If the preceding chapters revolve around the “vagabond itineraries” of objects safely housed in venerable archives, Cloutier’s final chapter concerns archival sensibilities that elude institutional capture (305). Returning to Invisible Man, Cloutier argues that comics—ephemeral objects with “fraught ethics”—are central to the novel’s arc (283). The narrator’s epiphany, for example, arrives as he observes a trio of young zoot-suiters absorbed in their comic books. Street literature that has something in common with the trash swirling around Lutie in the opening scene of Petry’s novel, comics are transformed by Ellison into a counterarchive that “thrived on the periphery, on the burning sidewalks of history’s main thoroughfares” (251). Ellison suggests that the true heroes of Harlem—and indeed perhaps its “fleeting, invisible archivists” as well—are not those enshrined at the Beinecke or the Library of Congress (271).

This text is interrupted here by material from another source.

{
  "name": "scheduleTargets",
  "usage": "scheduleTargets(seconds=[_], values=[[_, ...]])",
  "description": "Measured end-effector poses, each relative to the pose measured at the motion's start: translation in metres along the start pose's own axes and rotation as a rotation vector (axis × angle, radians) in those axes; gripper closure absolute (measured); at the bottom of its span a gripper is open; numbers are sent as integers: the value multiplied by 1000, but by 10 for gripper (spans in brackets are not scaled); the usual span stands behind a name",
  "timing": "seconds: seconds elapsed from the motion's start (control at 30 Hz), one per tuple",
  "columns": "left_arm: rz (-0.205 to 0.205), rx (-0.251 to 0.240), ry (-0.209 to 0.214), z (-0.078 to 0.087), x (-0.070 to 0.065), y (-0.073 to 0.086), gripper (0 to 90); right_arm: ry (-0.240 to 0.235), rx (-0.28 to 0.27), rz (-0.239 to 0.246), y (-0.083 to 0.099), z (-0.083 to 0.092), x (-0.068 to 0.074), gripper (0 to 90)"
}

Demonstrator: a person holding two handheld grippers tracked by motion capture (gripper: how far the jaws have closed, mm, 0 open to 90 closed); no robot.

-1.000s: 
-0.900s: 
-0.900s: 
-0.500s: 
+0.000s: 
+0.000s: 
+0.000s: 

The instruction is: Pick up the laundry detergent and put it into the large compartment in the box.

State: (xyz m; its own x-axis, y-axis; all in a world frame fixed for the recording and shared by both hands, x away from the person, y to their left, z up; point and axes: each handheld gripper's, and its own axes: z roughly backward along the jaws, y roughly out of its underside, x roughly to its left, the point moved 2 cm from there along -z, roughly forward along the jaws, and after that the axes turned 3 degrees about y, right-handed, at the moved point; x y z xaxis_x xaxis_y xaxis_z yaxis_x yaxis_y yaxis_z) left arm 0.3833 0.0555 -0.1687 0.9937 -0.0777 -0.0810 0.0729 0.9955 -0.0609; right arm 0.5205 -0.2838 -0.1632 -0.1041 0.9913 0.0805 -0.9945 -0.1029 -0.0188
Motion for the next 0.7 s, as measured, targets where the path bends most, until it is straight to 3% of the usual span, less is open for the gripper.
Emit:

Or are they? This last chapter raises a question that hovers around Cloutier’s analysis: the difference, or kinship, between counterarchives and shadow archives. The “archivescape of African American literature,” Cloutier argues, is marked by what Kevin Young calls the “shadow book”—the “unwritten, the removed, and the lost” (2). If McKay’s Amiable manuscript narrowly escaped this realm of shadow literature, its unlikely rescue only underscores how much of African American cultural history was not archived at all. And yet, in insisting on the Library of Congress as the rightful place for his papers, Ellison engaged in the covert action of counterarchiving, gaining entry not only for his own legacy, but also for his bulging files of ephemera on “those outside the realm of history” (Ellison quoted in Cloutier, 272). The archons of Black literature, Cloutier suggests, anticipated the shadows and thus created counterarchives: unsure of their future fate in the handsome boxes of Ivy League archives, they wove into novel form the “wastepaper, cigarette butts, [and] pink ticket stubs” of Harlem’s street scenes (Petry quoted in Cloutier, 222).